Mentre al figlio Emanuele Caramma tocca rispondere rispetto alla preparazione della sua tesi, secondo l’accusa scritta dall’amministratore Carmelo Provenzano, ricercatore alla Kore di Enna, il cui prezzo della corruzione sarebbe stato proprio quello di seguire prima e durante la laurea il figlio dell’ex presidente Saguto. «Dice che la scrive in quattro giorni, Carmelo», diceva intercettata Silvana Saguto nel 2015. Cosa voleva dire? «Io avevo già delle parti che erano pronte della tesi. Bisognava sistemarla, era la prima volta che ne facevo una, non avevo fatto la tesi triennale ma direttamente quella magistrale – spiega il giovane -. Avevo diversi pezzi, non l’avevo pronta e il supporto che mi ha dato il professore Provenzano è stato fondamentale per me, soprattutto di editing oltre a fornirmi il materiale sul quale dovevo lavorare e da cui dovevo estrapolare dei pezzi che servivano per redigere la tesi». Molti sfoghi del ragazzo, poi ripresi e interpretati dalla madre, sarebbero stati causati da un lato da una fresca rottura con la fidanzata e dall’altro dalle pressioni dello stesso Provenzano, che voleva fare in modo che Caramma si laureasse a luglio di quell’anno, cioè pochi mesi più tardi.

«Lui mi ha rassicurato dicendomi di lavorare alle parti che dovevo estrapolare che poi per l’editing ci sarebbe voluto poco, quattro giorni era un’espressione così, molto libera. Parliamo di editing, io non avevo idea di come dovesse essere impaginata e altro». E, ancora, rispetto alle frasi intercettate della madre prende le distanze e insiste: «Non davo un valore reale a questa laurea, non mi sentivo pronto per il mondo lavorativo né preparato, intendevo dire che “uno si può laureare ma non è una laurea che ti può dare le conoscenze per lavorare o per fare qualcosa di buono”, in questo senso si è definita una farsa».

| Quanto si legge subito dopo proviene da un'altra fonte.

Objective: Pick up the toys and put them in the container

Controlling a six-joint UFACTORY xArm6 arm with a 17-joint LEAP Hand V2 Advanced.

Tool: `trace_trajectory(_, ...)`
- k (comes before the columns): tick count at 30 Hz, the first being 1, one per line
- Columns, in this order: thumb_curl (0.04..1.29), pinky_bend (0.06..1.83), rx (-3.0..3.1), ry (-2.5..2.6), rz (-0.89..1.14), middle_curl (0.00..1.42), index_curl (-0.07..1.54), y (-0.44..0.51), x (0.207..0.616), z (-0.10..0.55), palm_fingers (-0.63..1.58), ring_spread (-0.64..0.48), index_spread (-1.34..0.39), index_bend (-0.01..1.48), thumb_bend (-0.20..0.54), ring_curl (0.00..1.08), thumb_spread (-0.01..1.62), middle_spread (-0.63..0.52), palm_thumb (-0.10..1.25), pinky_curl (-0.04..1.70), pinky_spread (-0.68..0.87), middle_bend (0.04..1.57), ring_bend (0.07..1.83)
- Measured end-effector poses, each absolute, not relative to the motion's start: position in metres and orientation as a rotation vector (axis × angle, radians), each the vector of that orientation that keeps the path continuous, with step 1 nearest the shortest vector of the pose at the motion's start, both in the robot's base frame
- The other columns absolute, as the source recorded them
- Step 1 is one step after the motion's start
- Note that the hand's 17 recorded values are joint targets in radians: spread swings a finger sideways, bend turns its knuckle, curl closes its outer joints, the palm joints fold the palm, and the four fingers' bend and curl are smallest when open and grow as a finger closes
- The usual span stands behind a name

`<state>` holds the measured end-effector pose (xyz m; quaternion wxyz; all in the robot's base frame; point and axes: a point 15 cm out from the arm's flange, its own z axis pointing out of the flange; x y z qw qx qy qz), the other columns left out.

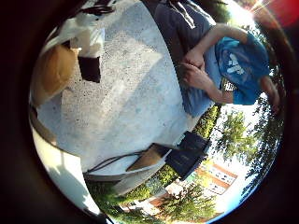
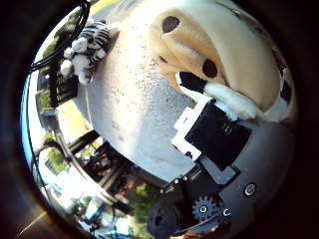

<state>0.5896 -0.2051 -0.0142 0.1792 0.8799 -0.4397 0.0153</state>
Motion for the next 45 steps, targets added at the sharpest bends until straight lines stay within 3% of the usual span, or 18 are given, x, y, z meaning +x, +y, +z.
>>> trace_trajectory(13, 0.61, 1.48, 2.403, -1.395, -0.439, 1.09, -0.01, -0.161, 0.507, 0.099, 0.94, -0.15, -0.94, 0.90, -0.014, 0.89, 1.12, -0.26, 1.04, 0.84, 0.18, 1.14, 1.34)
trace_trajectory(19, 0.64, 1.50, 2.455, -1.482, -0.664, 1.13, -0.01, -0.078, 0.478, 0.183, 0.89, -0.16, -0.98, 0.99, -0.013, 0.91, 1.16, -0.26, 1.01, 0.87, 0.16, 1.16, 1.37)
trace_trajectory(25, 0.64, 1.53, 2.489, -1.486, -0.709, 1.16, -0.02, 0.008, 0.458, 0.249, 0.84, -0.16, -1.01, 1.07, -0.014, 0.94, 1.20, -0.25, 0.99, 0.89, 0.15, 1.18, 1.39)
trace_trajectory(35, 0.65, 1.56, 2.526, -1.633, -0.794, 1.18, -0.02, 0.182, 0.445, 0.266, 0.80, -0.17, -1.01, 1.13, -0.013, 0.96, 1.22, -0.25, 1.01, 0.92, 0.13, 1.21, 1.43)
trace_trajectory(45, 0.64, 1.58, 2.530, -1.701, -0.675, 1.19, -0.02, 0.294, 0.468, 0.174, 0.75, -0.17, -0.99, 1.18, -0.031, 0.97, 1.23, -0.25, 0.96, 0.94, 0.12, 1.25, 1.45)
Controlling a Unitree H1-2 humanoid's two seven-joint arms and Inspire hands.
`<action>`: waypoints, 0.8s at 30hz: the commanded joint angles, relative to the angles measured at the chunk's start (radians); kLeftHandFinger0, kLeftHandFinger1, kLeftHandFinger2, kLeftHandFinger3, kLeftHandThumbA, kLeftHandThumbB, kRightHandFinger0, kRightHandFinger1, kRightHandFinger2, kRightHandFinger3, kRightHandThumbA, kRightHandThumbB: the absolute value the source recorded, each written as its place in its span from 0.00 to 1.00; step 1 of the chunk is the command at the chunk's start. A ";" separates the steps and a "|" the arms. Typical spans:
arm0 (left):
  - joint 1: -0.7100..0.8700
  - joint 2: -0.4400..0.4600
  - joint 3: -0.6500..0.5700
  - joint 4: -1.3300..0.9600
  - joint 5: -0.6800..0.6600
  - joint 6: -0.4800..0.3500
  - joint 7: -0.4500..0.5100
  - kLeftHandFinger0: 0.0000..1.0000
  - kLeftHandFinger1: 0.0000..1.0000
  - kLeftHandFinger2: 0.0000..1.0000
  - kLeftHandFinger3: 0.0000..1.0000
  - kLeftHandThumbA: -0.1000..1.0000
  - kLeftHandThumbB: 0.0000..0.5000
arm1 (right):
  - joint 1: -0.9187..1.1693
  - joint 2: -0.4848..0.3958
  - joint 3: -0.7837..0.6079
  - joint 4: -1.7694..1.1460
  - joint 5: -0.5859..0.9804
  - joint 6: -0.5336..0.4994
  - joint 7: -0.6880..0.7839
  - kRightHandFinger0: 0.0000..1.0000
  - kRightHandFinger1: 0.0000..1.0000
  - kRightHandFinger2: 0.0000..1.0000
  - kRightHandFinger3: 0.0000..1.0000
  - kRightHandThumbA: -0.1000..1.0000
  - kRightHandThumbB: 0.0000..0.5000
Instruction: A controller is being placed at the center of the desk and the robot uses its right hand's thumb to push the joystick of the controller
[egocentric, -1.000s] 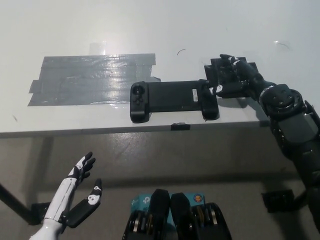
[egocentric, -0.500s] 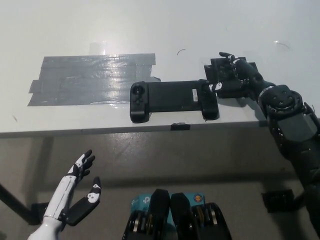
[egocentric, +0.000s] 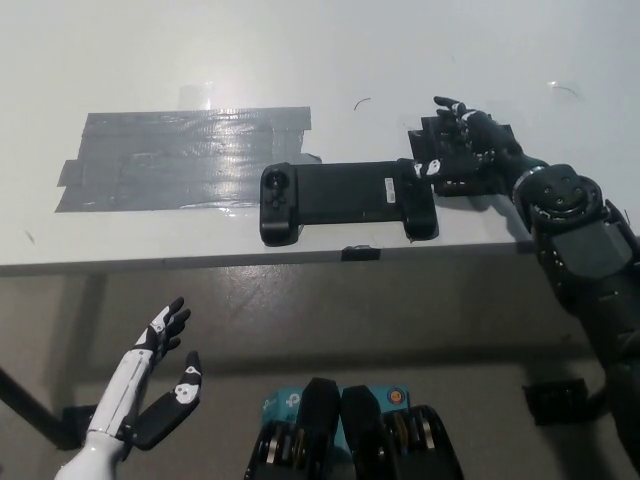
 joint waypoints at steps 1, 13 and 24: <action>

Poi la domanda diretta degli avvocati: la sua tesi di laurea l’ha redatta e stesa il professore Provenzano? «No. Ovviamente no – ribadisce con decisione il ragazzo -. Provenzano lo conoscevo perché era famoso nel suo saper fare studiare la gente e far passare gli esami a persone che come me non erano proprio studiosissimi, perché lui spiega molto bene». Per Emanuele Caramma, insomma, Carmelo Provenzano è una sorta di coach col compito, e il talento, di stimolarlo nello studio, «un supporto a 360 gradi. Ed è iniziato anche un rapporto di reciprocità, non faceva così con altri in cui non vedeva un potenziale. Alla Kore mi ha fatto studiare parecchio, mi sosteneva anche agli esami, anche con materie che non c’entravano nulla con le sue». Lo sveglia al mattino presto, gli sequestra anche il cellulare se necessario. Purché stia sui libri. «Non è stata una tesi che ha fatto lui – torna a dire poi -, ero praticamente sempre a casa del professore, studiavo sempre lì e quindi era un confrontarsi continuo mentre scrivevo. Mia madre ha modi di esprimersi molto liberi, non stavo lì con lei e non stavo a raccontare cosa facevo. Se non ci fosse stato Provenzano sicuramente non mi sarei messo a studiare in quel modo, ma come tanti altri ragazzi che erano lì».